Task goal »
A single number is needed: how many lines of the data hold the word "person".

______

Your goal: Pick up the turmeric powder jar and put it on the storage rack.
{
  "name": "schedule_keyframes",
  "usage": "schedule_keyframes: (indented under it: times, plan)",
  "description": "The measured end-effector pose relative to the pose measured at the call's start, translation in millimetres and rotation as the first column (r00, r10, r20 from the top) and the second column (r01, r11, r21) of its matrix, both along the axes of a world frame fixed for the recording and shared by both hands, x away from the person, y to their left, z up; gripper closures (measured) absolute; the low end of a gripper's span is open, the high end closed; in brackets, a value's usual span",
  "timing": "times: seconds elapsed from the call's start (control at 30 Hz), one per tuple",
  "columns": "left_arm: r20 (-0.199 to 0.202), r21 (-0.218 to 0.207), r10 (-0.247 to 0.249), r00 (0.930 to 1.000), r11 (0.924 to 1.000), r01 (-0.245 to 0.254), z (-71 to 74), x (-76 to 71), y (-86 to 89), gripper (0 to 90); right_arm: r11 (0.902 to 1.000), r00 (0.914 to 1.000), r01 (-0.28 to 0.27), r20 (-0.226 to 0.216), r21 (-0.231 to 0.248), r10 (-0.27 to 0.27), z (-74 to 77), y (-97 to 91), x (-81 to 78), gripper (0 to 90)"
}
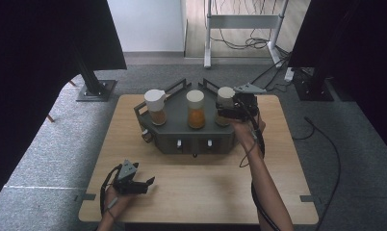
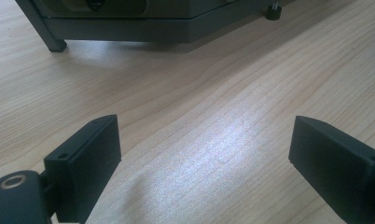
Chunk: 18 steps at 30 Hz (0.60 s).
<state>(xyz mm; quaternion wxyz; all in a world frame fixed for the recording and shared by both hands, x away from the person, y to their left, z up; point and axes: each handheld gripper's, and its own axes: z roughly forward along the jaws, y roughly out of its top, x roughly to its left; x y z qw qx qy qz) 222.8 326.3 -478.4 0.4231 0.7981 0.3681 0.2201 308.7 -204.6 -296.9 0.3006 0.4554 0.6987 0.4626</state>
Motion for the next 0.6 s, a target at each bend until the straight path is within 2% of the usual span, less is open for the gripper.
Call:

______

Your solution »
2